The more appropriate course of action would be to incentivize cost savings in the education system. The “operational” cost paid for by the students in many times exceeds the value of the education, leading to imbalances between benefits gained from higher education. For instances, covering inflated salaries for tenured faculty, subsidizing overages for athletics, and funding facility upgrades, many not occurring with housing, lecture halls, or student lounges. Determining what costs a college student bears versus what should be funded externally is important. Understandably, college students benefit from many of ventures college undertake, notoriety from sports, research, and publications, but how much should they bear the direct cost of.  

Inclusion of market principles could be used to improve education system. For instance, modernizing regulations for interest rates for student loans provided at institutions to allow borrowers to identify quality of institutions by rates. In doing so, institutions, like online providers, that have higher rates of defaults have incentives to improve placement and quality of education or lose its customer base. Additionally, placing market caps, as is done in the mortgage industry, to limit the extent of variances. Furthermore, performance incentives could be implemented to help reduce rates for those who personally improve their job prospects, internships, community services, and industry organizations.  Also, rates could be adjusted lower for those transfering to programs that do better in placement and instruction. While the approach might appear to be a stretch, it would provide transperancy to improve program selection by students and their family, while encouraging change at the institutions to provide students with what they are paying for, jobs.

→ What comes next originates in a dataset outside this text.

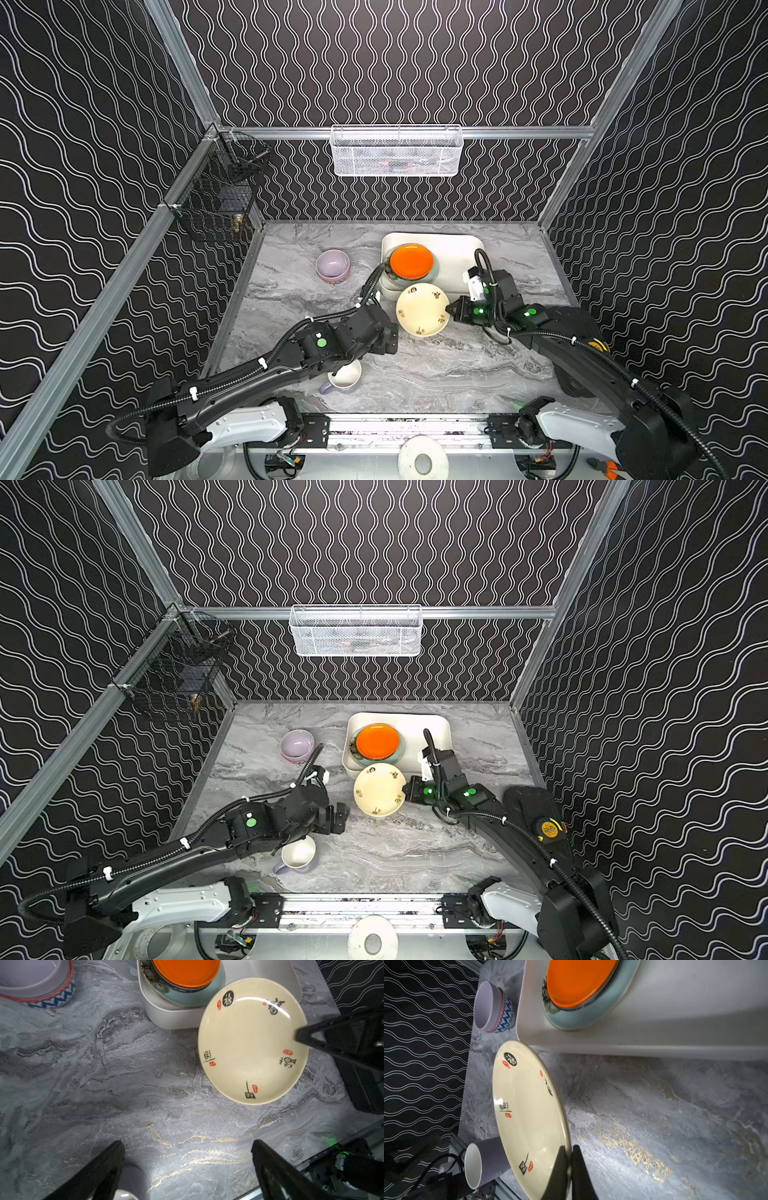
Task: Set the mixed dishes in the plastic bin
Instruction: 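Pinch and lift the cream character plate with the right gripper toward the bin, then lower the cream plate onto the orange plate in the bin and release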
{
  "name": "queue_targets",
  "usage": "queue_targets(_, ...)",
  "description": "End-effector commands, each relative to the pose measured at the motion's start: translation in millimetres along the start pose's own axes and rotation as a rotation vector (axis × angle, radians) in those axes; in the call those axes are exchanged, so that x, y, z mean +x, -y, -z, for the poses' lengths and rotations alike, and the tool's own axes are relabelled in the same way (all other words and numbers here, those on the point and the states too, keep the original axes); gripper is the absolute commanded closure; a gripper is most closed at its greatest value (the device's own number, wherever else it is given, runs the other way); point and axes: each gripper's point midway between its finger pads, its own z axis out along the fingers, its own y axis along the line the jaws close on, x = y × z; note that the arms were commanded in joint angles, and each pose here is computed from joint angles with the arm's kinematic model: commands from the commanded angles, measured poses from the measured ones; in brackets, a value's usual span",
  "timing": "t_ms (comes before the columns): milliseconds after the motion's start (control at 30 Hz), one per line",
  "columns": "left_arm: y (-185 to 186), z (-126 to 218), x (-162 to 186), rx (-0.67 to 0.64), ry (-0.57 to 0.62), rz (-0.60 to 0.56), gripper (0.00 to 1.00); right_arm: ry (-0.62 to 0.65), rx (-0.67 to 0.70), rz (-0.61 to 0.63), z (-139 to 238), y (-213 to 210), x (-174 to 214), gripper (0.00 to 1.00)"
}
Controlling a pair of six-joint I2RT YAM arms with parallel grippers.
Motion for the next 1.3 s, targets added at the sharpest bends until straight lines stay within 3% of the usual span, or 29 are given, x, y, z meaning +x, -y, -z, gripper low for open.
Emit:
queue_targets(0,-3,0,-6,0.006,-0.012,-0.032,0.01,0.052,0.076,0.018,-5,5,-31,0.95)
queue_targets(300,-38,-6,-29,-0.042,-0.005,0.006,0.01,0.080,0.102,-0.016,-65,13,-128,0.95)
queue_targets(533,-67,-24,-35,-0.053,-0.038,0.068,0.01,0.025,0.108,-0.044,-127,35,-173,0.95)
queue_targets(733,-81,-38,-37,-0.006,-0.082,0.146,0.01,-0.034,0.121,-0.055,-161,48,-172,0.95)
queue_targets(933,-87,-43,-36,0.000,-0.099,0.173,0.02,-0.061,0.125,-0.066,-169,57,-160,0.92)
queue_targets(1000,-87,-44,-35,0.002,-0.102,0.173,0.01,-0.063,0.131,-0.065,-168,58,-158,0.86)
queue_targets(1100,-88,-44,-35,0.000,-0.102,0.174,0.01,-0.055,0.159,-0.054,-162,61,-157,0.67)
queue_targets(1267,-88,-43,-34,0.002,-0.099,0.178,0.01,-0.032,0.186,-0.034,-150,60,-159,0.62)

Some parts of the student debt problem is simply reality of the times. In times of recession, job prospects are dim for all experienced and new entrants, reducing the ability for new graduates to gain the income needed to cover the upcoming debt payments. In prosperity, graduates find positions much easier, enabling greater confidence that their personal investment. Moreover, the concern over the proportion of student debt held by young people is slightly exaggerated, as recent graduates spent less time in repayment, naturally having a greater portion of debt. In any generation, buying a home, car, gas, and groceries was much cheaper and affordable in the past than it is now. But, making the environment more transparent and incentivized to achieve cost savings is a good step in the right direction.